One was through somebody I knew; the second one I think was due to the vendor recognising me from TV, and also me blowing my own trumpet. However, I don’t think having a public profile has really made a huge difference. When vendors are choosing someone, it maybe gets my name a bit higher up the pile but most people don’t base their decision on who will sell their house for them on whether someone has worked in TV. It has helped when it comes to relationship building but it certainly hasn’t been a golden ticket to me having listings coming out of my ears.
Q: Have any of the skills you developed in broadcasting transferred to real estate?
In some cases. On Breakfast I met a lot of people every day, all with different personalities, and I’d try to build an almost instant relationship with them, pretty much from the first sentence. Being able to build relationships is also so important in real estate and so is having people trust you.
Plus you have got to be able to keep people calm and positive. In broadcasting it was making people feel calm while they were sitting on the couch; in real estate it is keeping them positive when they are going through a process that is very emotionally charged and stressful.
The other key skill you need in real estate, that you also need in broadcasting, is tenacity.

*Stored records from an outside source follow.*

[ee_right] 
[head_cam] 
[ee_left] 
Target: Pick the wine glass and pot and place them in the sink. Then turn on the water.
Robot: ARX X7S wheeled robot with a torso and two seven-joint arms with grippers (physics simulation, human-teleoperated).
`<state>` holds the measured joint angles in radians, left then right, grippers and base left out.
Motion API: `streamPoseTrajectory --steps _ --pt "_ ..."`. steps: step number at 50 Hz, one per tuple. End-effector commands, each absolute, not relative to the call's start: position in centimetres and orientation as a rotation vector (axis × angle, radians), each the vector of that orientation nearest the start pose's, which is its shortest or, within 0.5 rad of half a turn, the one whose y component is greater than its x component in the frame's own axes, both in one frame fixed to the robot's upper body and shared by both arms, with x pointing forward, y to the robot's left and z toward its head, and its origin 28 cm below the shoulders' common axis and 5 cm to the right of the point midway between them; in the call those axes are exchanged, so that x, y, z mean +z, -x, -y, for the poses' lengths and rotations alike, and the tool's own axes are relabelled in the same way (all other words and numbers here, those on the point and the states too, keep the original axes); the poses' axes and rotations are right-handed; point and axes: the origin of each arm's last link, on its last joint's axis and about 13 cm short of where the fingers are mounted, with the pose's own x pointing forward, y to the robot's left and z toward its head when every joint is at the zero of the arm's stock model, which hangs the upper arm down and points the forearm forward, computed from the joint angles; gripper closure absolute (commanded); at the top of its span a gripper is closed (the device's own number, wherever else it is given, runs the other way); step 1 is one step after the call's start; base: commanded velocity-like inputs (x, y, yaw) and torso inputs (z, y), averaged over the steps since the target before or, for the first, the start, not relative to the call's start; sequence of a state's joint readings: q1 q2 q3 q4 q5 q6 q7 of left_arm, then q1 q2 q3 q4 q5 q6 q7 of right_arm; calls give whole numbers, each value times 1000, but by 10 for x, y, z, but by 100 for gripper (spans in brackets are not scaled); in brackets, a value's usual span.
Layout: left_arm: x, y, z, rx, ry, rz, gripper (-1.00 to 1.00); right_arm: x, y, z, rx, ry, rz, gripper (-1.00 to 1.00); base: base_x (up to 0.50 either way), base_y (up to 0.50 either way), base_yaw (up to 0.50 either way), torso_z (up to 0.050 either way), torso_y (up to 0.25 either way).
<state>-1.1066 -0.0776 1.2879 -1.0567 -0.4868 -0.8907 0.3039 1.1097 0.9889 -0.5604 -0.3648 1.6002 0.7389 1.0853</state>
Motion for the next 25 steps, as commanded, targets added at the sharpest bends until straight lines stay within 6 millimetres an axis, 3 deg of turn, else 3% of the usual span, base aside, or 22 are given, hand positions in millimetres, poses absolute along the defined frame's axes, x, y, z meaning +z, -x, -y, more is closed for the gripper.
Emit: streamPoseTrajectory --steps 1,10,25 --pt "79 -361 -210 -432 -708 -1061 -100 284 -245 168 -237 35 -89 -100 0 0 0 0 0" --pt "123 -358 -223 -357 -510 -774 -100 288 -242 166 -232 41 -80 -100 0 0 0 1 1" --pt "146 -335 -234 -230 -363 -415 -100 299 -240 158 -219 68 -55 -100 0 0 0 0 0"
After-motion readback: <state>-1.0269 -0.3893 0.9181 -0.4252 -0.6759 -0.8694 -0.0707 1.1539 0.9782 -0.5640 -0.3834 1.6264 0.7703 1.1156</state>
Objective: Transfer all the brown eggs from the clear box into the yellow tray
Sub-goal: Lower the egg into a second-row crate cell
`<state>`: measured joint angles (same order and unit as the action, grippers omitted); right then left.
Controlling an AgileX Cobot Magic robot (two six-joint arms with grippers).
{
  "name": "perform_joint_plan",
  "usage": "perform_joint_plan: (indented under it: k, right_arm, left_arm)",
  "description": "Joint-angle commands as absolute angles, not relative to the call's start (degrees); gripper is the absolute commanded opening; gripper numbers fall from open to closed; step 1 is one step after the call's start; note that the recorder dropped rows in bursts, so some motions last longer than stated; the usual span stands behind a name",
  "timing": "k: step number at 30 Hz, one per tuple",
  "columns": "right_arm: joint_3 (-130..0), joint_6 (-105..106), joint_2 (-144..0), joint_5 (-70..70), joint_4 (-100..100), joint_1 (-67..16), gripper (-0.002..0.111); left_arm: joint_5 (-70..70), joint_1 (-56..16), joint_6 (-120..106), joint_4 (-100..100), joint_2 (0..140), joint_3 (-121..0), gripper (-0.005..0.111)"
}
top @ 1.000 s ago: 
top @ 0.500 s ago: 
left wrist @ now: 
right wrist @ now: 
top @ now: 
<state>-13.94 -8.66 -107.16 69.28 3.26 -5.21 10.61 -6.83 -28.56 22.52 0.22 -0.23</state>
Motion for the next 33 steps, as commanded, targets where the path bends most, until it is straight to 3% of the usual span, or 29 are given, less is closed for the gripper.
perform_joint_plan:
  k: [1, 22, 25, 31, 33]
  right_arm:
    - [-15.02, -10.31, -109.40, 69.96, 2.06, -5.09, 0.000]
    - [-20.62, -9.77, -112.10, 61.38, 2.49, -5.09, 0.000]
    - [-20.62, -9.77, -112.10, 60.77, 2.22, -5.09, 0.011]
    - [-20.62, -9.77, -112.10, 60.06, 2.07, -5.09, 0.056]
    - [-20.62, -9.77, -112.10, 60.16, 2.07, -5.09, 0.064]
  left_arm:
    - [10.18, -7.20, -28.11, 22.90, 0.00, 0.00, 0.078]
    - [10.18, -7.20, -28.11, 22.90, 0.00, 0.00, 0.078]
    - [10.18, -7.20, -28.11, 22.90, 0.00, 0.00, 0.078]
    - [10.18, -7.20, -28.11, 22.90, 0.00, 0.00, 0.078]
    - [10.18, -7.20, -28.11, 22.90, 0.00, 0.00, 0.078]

You can’t sit back and wait for things to happen, it’s a very competitive market so you have to go out there and do it.
You’ve also got to be thick skinned about being knocked back, and people saying things about you that aren’t always palatable.
Q: What do you enjoy about the job?
It sounds like a cliché, but it’s the people you get to meet. I’ve met so many great people. I got a lovely testimonial from a vendor whose house I sold last year and at the end it said, “After all of this, I have gained a friend.” That was cool.
I also like the fact that you can be quite independent and flexible in this job. After all those years working for companies like the BBC and TVNZ where you have to work certain days and be somewhere at a particular time, real estate allows you to be a bit more in control of your time.
One thing that has surprised me is that I thought real estate was going to be really cut-throat, even in the office environment. But Barfoot & Thompson Remuera is not like that at all – I got so much support from the others as the rookie. I think that says a lot about the company but also Carolyn Vernon’s leadership.
Q: Have you had any particularly memorable sales?
I will always remember my first, a wonderful little two-bedroom unit in Te Atatu South. It was one of those dream processes where the vendors took my advice and we sold it easily in two weeks through a pre-auction offer. It was so seamless, and what I didn’t realise was that it would turn out to be the easiest of all the sales I have done so far.
The other memorable one is the opposite end of the scale – the sale of a waterfront building with three apartments that took seven months to sell. I went through a stage of thinking it would never sell – it was off the table twice and there were challenges all the way up to settlement. It took all the negotiation skills I had but thankfully the vendor was supportive of what I was doing and that allowed me to get a result in the end.
Q: What do you do when you’re not working?
I like to hang out with my family. My two oldest kids are at university now and we’ve just got the youngest still at school. We try to get down to Lake Tarawera when we can – that’s our place of refuge.
I try to play tennis and squash every week, and I go bike riding – I’m one of those middle-aged road cyclists. I’m a proud lycra wearer but I only go in the dark so nobody can see me in it.
I still play a little bit of music, usually piano which is easy because it is sitting right there. I used to play the violin to a very high standard but I never do now – it feels a bit more like work, having to get it out of its case and practice. With the piano, I can just sit down and play, which I enjoy.